Em busca de aventura
Depois que voltei para casa, comecei a praticar boxe e luta livre. Visto que me saía bem nesses esportes violentos, passei a me achar importante e a usar minha força para conseguir o que queria, igual a meu pai.
Mas, aos 19 anos, aconteceu algo que me trouxe um pouco de afeto. Conheci Encarnita, e nos casamos nove meses depois. Ela viu apenas o que eu era por fora: alguém educado, bondoso e feliz. Mas não fazia ideia de como eu era amargurado por dentro. Logo essa amargura veio à tona quando fui convocado para o serviço militar pouco depois do nascimento de nosso primeiro filho.
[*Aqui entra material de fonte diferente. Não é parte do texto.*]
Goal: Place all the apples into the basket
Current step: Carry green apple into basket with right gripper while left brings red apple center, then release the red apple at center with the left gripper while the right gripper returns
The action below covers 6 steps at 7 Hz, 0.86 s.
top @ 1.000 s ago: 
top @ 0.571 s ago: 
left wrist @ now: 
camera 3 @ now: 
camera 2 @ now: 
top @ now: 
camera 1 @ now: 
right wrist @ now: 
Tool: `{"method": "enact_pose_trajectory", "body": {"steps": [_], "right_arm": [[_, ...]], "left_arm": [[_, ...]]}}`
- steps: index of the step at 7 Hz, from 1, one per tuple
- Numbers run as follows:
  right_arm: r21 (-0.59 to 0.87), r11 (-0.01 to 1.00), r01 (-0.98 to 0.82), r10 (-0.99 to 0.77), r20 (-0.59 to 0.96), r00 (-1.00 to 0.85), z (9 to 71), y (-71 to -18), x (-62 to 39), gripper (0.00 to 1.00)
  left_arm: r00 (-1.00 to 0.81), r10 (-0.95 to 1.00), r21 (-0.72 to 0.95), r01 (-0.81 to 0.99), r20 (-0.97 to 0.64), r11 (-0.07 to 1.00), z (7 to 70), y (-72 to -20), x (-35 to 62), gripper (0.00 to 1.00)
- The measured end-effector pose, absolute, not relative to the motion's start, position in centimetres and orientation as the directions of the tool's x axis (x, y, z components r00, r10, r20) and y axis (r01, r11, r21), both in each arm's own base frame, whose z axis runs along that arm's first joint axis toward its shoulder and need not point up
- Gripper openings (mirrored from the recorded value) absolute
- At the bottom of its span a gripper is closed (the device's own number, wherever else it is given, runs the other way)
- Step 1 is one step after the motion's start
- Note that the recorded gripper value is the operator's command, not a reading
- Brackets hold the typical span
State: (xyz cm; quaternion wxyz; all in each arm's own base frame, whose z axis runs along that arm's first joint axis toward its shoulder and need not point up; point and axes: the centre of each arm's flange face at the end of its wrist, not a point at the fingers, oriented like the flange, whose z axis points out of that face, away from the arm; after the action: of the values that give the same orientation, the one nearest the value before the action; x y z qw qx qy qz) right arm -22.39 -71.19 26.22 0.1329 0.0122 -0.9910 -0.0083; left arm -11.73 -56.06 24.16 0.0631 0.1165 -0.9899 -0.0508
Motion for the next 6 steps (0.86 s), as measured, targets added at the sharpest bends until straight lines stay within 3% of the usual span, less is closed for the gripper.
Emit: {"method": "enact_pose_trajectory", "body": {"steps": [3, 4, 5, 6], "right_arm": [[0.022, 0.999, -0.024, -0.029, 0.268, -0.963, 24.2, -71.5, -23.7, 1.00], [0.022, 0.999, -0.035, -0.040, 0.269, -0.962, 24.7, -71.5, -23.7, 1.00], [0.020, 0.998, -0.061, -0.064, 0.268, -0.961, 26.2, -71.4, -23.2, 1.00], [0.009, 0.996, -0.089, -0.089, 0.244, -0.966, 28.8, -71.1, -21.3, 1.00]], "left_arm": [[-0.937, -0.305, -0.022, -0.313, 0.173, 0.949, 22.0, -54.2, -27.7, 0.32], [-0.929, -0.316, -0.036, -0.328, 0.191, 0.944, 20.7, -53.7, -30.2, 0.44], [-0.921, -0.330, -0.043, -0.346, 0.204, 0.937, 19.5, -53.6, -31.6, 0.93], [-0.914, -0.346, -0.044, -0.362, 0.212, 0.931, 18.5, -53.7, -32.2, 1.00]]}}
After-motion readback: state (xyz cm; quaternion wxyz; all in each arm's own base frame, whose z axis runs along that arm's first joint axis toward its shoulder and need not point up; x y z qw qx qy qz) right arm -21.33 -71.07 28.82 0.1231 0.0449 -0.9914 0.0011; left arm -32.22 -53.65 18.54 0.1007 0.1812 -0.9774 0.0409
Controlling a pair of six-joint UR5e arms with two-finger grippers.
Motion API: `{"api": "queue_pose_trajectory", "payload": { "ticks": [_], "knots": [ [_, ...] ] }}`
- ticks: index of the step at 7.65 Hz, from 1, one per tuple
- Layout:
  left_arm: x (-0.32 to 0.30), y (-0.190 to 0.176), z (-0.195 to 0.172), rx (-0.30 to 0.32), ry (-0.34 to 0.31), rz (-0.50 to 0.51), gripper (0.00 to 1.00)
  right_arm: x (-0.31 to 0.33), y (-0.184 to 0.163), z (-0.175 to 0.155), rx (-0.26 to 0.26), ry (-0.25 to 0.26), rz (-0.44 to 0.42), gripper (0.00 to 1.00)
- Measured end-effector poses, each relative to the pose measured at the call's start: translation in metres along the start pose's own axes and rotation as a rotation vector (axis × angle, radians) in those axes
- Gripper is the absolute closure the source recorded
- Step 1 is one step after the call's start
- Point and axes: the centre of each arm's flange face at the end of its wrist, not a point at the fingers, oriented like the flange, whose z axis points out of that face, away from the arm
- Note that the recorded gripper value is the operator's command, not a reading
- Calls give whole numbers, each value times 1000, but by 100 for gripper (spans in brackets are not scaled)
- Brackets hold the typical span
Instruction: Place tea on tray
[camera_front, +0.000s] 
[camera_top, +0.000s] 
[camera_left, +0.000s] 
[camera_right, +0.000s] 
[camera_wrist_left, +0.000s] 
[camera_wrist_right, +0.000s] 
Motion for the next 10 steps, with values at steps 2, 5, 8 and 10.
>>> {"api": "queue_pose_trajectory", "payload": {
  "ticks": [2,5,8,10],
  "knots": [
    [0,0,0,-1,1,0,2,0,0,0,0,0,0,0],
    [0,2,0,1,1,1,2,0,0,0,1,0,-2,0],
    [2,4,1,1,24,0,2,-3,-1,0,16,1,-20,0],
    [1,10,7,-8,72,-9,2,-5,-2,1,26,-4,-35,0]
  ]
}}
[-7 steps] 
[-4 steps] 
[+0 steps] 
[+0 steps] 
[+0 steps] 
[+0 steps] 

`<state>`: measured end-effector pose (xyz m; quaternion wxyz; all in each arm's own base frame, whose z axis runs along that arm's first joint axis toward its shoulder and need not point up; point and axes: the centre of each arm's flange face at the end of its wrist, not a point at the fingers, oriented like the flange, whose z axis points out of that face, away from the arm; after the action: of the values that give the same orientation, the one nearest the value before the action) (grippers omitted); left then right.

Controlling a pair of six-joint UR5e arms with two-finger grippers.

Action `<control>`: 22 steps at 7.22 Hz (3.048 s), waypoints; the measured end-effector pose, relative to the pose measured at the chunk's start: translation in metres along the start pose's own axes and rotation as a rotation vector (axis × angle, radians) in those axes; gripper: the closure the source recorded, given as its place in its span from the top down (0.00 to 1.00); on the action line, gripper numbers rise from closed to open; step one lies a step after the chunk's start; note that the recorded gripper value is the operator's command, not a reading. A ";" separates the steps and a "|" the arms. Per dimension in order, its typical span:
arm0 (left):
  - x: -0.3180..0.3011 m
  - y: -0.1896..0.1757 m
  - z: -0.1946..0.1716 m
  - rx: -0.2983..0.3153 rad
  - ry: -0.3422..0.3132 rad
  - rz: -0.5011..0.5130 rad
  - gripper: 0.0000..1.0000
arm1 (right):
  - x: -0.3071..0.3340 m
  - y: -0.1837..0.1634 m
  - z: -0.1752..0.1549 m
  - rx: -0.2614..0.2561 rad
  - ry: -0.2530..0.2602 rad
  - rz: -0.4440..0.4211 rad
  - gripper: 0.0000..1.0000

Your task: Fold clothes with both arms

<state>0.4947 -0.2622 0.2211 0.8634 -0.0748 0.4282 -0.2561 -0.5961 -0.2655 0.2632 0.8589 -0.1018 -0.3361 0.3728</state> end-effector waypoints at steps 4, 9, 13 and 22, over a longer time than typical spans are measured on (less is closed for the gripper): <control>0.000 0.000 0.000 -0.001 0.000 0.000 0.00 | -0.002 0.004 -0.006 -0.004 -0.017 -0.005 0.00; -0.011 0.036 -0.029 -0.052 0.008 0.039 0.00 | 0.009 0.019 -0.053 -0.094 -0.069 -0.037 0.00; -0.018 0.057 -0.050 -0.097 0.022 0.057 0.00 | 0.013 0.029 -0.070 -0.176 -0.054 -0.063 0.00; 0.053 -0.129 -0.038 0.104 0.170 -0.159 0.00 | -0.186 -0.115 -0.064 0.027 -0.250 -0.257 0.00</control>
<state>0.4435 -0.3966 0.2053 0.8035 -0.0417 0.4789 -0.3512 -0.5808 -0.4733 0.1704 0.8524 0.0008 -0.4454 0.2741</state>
Sem pensar direito, entrei na Legião Estrangeira Espanhola por dois motivos: escapar do corte de cabelo militar e buscar uma vida de aventuras. Eu imaginava que fosse encontrar liberdade no deserto marroquino e em operações especiais perigosas. Além disso, parecia uma boa oportunidade de fugir de minhas responsabilidades familiares. Mas, no fim das contas, essa escolha apenas despertou o pior em mim.
Logo arrumei encrenca com um sargento enorme e grosseiro que gostava de maltratar novos recrutas. Eu não suportava injustiça e não tinha receio de lutar pelo que achava ser certo. Uma manhã, enquanto respondíamos à chamada, fiz uma piada que o sargento entendeu errado. Quando ele ergueu a mão para me bater, eu rapidamente torci o seu braço e o imobilizei no chão, temendo que, se ele se soltasse, poderia usar sua pistola para atirar em mim.
Por causa disso, passei três meses num pelotão disciplinar. Fui parar num cômodo sem mobília com cerca de 30 homens. Durante todo esse tempo, nem pude trocar de roupa. Ali havia um sargento sádico que gostava de chicotear os homens. Mas, em certa ocasião, ameacei matá-lo se ele tocasse em mim, e ele reduziu meu castigo de 30 chicotadas para 3. Eu tinha aprendido a ser tão durão quanto os que me perseguiam.
Missões secretas
Durante meu treinamento na legião estrangeira, tomei uma decisão precipitada e me coloquei à disposição para mais “aventuras”. Novamente, nem imaginava para onde essa decisão me levaria. Recebi um treinamento parecido ao de um comando, que incluía usar todos os tipos de armas e explosivos. Para completar o curso, fui enviado para Langley, Virgínia, nos Estados Unidos, onde fui treinado com membros da CIA.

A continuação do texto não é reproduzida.